Voting: A Special Right

Americans need to utilize their unique voice

Voting: A Special Right

Edison Geiler, Opinion Editor

Democracy, in the basic sense, allows citizens the significant opportunity to expound ideals whilst purportedly dictating the path of politics for multiple years. Voting is crucial in American history and the country’s future, thus, according to PBS, the 58% eligible voter turnout in 2016 was perplexing. A lower turnout rate than most developed countries is confusing especially when advertising is looked at. A constant bombardment of campaign ads with propaganda designed to create larger voter turnouts on television and social media platforms must successfully urge citizens to voice opinions anonymously.

The common excuse for this low percentage is most non-voters claim their single vote does not matter, citing the three million more votes Hillary Clinton received over President Donald Trump despite losing the election.

These people reject a fundamental vital aspect of democracy, and hypocrisy is highlighted when this excuse is used. According to The Washington Post and the University of Maryland, Trump achieved an incredibly low 36% approval rating as of August 26-29, 2018. The majority of the country is discontent with Trump’s America, however non-voters who had the potential to change the outcome of the election should not complain.

The usually blue-leaning Wisconsin, Michigan and Pennsylvania surprisingly gave their votes to Trump during the election.

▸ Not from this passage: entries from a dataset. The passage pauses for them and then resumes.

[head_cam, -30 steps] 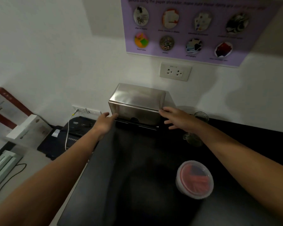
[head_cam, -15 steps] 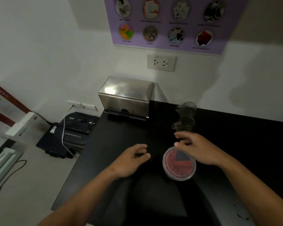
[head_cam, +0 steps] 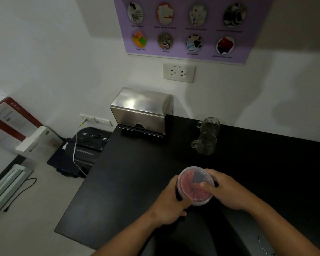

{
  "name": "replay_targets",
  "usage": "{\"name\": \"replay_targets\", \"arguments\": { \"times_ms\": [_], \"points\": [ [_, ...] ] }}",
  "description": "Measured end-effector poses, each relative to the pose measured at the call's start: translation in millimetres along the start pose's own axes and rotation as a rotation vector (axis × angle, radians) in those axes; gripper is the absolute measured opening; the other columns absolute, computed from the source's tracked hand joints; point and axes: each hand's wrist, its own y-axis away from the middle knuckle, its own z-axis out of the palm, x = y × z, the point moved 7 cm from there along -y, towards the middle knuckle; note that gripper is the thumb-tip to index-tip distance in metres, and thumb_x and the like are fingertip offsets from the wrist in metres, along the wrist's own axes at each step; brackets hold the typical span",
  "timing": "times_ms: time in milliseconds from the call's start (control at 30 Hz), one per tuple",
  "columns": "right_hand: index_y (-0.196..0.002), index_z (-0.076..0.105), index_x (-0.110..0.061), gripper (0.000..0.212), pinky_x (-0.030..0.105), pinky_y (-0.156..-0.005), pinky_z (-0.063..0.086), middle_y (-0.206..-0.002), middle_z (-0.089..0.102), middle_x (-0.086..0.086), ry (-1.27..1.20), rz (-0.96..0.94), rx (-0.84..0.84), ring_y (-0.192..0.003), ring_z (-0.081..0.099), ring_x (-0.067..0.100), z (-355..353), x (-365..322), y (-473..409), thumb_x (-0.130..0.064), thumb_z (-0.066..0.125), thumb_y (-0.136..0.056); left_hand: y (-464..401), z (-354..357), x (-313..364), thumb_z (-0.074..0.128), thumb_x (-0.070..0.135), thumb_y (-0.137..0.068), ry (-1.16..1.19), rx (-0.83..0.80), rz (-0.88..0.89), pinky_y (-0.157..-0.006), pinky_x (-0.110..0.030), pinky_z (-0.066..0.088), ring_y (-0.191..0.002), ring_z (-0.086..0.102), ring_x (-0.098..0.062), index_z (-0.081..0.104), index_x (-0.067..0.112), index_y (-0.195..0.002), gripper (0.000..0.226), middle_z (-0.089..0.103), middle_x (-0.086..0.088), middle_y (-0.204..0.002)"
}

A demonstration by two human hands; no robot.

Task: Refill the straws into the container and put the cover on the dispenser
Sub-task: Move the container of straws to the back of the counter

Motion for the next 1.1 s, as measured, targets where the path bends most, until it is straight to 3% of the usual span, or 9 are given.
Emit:
{"name": "replay_targets", "arguments": {
  "times_ms": [200,333,500,633,733,800,900,1033,1100],
  "points": [
    [-0.144,0.051,-0.043,0.051,0.036,-0.103,0.056,-0.131,0.067,-0.02,-0.03,-0.019,0.007,-0.12,0.063,-0.004,-0.7,-5.0,-9.8,-0.043,0.068,-0.096,-6.5,-11.6,7.5,0.073,0.024,-0.097,0.031,0.082,0.053,-0.089,-0.045,0.066,-0.114,0.07,-0.005,0.047,0.051,-0.138,0.055,0.066,0.027,-0.123],
    [-0.136,0.048,-0.059,0.046,0.035,-0.097,0.058,-0.132,0.067,-0.021,-0.049,-0.016,0.025,-0.117,0.066,0.001,-3.0,-14.2,-22.9,-0.043,0.067,-0.097,-18.2,-26.8,11.7,0.071,0.017,-0.099,0.045,0.133,0.065,-0.088,-0.043,0.066,-0.111,0.069,-0.002,0.052,0.055,-0.128,0.052,0.068,0.028,-0.117],
    [-0.164,0.019,-0.035,0.08,0.045,-0.116,0.044,-0.161,0.045,-0.008,-0.073,0.012,0.09,-0.138,0.055,0.018,-2.4,-24.7,-46.8,-0.042,0.065,-0.099,-38.6,-48.8,14.1,0.073,0.017,-0.096,0.053,0.205,0.096,-0.085,-0.035,0.067,-0.109,0.069,-0.004,0.051,0.06,-0.124,0.056,0.067,0.02,-0.124],
    [-0.162,0.029,-0.032,0.069,0.028,-0.112,0.038,-0.158,0.048,-0.004,-0.082,-0.043,0.205,-0.144,0.046,0.014,-7.1,-42.5,-64.3,-0.038,0.062,-0.102,-57.5,-66.7,23.1,0.07,0.01,-0.096,0.046,0.297,0.169,-0.079,-0.024,0.063,-0.104,0.071,0.0,0.051,0.071,-0.113,0.066,0.069,0.025,-0.116],
    [-0.158,0.036,-0.031,0.059,0.011,-0.085,0.043,-0.143,0.061,0.001,0.004,-0.053,0.247,-0.111,0.061,0.004,-12.7,-56.7,-79.5,-0.035,0.06,-0.104,-73.8,-82.3,29.0,0.068,0.002,-0.096,0.034,0.439,0.227,-0.074,-0.021,0.058,-0.094,0.076,-0.012,0.051,0.045,-0.125,0.055,0.067,0.007,-0.125],
    [-0.155,0.039,-0.028,0.055,0.015,-0.074,0.049,-0.133,0.067,0.004,0.111,-0.033,0.273,-0.096,0.063,0.006,-21.6,-68.4,-90.1,-0.037,0.059,-0.104,-84.5,-89.3,35.8,0.07,0.007,-0.098,0.027,0.509,0.256,-0.065,-0.016,0.058,-0.085,0.078,-0.008,0.052,0.032,-0.128,0.043,0.068,0.003,-0.121],
    [-0.142,0.056,-0.02,0.043,0.04,-0.093,0.056,-0.127,0.071,0.005,0.299,-0.072,0.354,-0.111,0.068,0.022,-43.1,-89.3,-107.3,-0.038,0.059,-0.103,-103.8,-99.5,51.0,0.072,0.011,-0.098,0.016,0.593,0.279,-0.068,-0.012,0.058,-0.092,0.077,-0.014,0.057,0.028,-0.123,0.034,0.071,0.001,-0.114],
    [-0.138,0.062,-0.012,0.042,0.043,-0.099,0.052,-0.129,0.072,0.011,0.325,-0.131,0.354,-0.119,0.066,0.03,-63.4,-96.0,-123.3,-0.032,0.063,-0.101,-123.8,-92.4,71.6,0.064,-0.007,-0.099,0.078,0.56,0.29,-0.09,-0.028,0.058,-0.096,0.071,-0.011,0.062,0.014,-0.118,0.028,0.069,-0.001,-0.106],
    [-0.139,0.063,-0.01,0.042,0.042,-0.098,0.051,-0.129,0.073,0.015,0.307,-0.145,0.377,-0.119,0.066,0.034,-71.6,-94.1,-128.3,-0.027,0.064,-0.101,-130.4,-84.9,80.7,0.07,-0.003,-0.093,0.051,0.509,0.296,-0.079,-0.01,0.054,-0.085,0.071,0.003,0.062,0.008,-0.125,0.035,0.069,0.001,-0.105]
  ]
}}
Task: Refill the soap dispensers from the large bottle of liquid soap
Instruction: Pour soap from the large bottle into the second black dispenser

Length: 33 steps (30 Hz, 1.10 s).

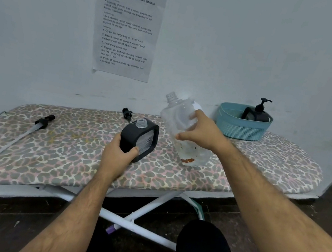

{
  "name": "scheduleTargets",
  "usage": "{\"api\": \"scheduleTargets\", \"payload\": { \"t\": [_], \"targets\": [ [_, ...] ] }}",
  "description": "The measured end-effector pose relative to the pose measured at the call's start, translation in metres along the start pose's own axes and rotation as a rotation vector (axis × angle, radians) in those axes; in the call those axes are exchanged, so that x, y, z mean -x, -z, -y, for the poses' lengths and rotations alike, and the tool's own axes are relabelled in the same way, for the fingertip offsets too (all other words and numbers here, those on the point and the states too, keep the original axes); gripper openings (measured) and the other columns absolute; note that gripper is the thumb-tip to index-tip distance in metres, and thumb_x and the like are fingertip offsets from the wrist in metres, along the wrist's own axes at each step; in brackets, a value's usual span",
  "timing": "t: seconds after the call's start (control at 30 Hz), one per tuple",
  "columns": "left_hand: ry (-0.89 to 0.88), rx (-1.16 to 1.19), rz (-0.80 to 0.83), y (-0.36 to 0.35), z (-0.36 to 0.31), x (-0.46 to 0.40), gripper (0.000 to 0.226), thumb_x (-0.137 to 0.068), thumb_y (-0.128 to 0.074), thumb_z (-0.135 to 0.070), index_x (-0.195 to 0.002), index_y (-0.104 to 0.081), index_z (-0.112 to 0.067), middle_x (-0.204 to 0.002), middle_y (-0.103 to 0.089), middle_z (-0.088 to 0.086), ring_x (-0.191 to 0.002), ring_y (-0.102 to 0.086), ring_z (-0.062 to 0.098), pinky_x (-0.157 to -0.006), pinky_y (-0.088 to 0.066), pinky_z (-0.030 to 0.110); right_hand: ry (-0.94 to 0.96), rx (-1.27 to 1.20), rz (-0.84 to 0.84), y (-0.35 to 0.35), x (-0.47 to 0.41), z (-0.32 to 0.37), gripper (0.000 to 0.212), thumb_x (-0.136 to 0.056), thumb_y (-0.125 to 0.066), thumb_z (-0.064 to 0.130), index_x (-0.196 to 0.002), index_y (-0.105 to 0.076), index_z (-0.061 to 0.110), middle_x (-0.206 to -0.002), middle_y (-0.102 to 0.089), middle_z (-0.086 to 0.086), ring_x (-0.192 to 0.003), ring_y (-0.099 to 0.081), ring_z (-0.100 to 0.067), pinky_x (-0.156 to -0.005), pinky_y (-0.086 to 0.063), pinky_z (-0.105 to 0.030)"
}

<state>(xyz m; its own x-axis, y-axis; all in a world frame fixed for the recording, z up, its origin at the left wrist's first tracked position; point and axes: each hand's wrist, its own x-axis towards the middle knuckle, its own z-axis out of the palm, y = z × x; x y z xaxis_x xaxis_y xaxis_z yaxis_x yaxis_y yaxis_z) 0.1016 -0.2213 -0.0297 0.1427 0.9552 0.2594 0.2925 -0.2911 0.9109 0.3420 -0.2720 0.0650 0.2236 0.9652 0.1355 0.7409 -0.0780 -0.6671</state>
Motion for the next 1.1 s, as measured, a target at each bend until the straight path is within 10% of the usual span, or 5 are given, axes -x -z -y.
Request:
{"api": "scheduleTargets", "payload": {
  "t": [0.27, 1.1],
  "targets": [
    [-0.007, -0.007, -0.003, -0.002, -0.001, 0.000, 0.051, -0.088, -0.069, -0.012, -0.135, -0.051, -0.017, -0.108, -0.062, -0.007, -0.088, -0.058, -0.005, -0.056, -0.045, 0.003, -0.085, -0.291, -0.220, -0.007, 0.002, -0.030, 0.069, -0.071, -0.086, 0.037, -0.123, -0.043, 0.021, -0.106, -0.066, -0.001, -0.096, -0.064, -0.014, -0.065, -0.047, -0.027],
    [0.011, -0.011, -0.022, -0.004, 0.003, -0.004, 0.048, -0.086, -0.072, -0.014, -0.131, -0.054, -0.015, -0.102, -0.062, -0.009, -0.091, -0.059, -0.002, -0.070, -0.048, 0.018, -0.213, -0.332, -0.563, -0.009, -0.001, -0.087, 0.074, -0.071, -0.086, 0.035, -0.128, -0.043, 0.016, -0.112, -0.058, 0.000, -0.098, -0.059, -0.018, -0.080, -0.048, -0.032]
  ]
}}
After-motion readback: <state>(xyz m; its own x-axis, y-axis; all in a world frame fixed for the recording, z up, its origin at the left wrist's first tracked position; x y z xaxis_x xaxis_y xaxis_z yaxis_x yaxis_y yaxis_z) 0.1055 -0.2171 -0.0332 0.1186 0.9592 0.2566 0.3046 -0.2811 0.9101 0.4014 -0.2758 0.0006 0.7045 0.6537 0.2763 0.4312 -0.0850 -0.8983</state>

According to the Wisconsin Elections Commission, 69% of voters voiced themselves while, according to The New York Times, a staggeringly low 48% of voters turned out in Michigan and Pennsylvania. Greater voter turnout would have led to a switch in points for the Electoral College. This would put Trump at 260 while Clinton would have risen to 278, pushing her over the 270 threshold and giving her the Oval Office.

Many citizens were discontent with the two primary candidates, leading to an absence of votes. While supporting figures who show brazen animus is not encouraged, it still is important to vote. Voting for a third party candidate will sway the election more than standing idly by and watching America pick a leader.

Furthermore, voting is a privilege Americans possess, not a right. Voting was a focal point in the Civil Rights Movement of the 1960’s. People of color were not given the right to vote, despite its listing in the Bill of Rights. Whatever may be in the Constitution, it is clear voting has been a privilege in American history rather than a right all have.

“So long as I do not firmly and irrevocably possess the right to vote I do not possess myself,” Martin Luther King Jr. said during his Give Us the Ballot, We Will Transform the South speech. “I cannot make up my mind – it is made up for me. I cannot live as a democratic citizen, observing the laws I have helped to enact – I can only submit to the edict of others.”

Voting is important to utilize, because as Americans we have the special privilege of voicing our opinions. Other countries today are nowhere close. Saudi Arabia gifted female citizens the right to vote only recently, and Russia has been accused of stuffing ballots in order to further a leader’s career. Disregarding whether collusion effected the antecedent election, Americans have the chance to choose a leader unlike most, and that is special.

Citizens will receive the opportunity to vote on November 6, 2018 when the midterm elections begin. To register to vote in Nebraska, individuals can print off the National Registration form, fill it out and send it to a local official. Filling out forms online to register is an alternative option. Both Governor Pete Ricketts and Senator Deb Fischer are running for re-election at the midterms. Each supports Trump, so their re-election will strengthen Republican power in government, thus dictating outcomes on future laws or controversial topics. Running against them are Bob Krist and Jane Raybould, both democrats who oppose the President.

These midterms will decide the path America will go for the next two years. It is crucial for citizens to make their voices heard, not only to honor the fights past leaders battled, but to participate in and dictate the path of one of the freest democracies in the world.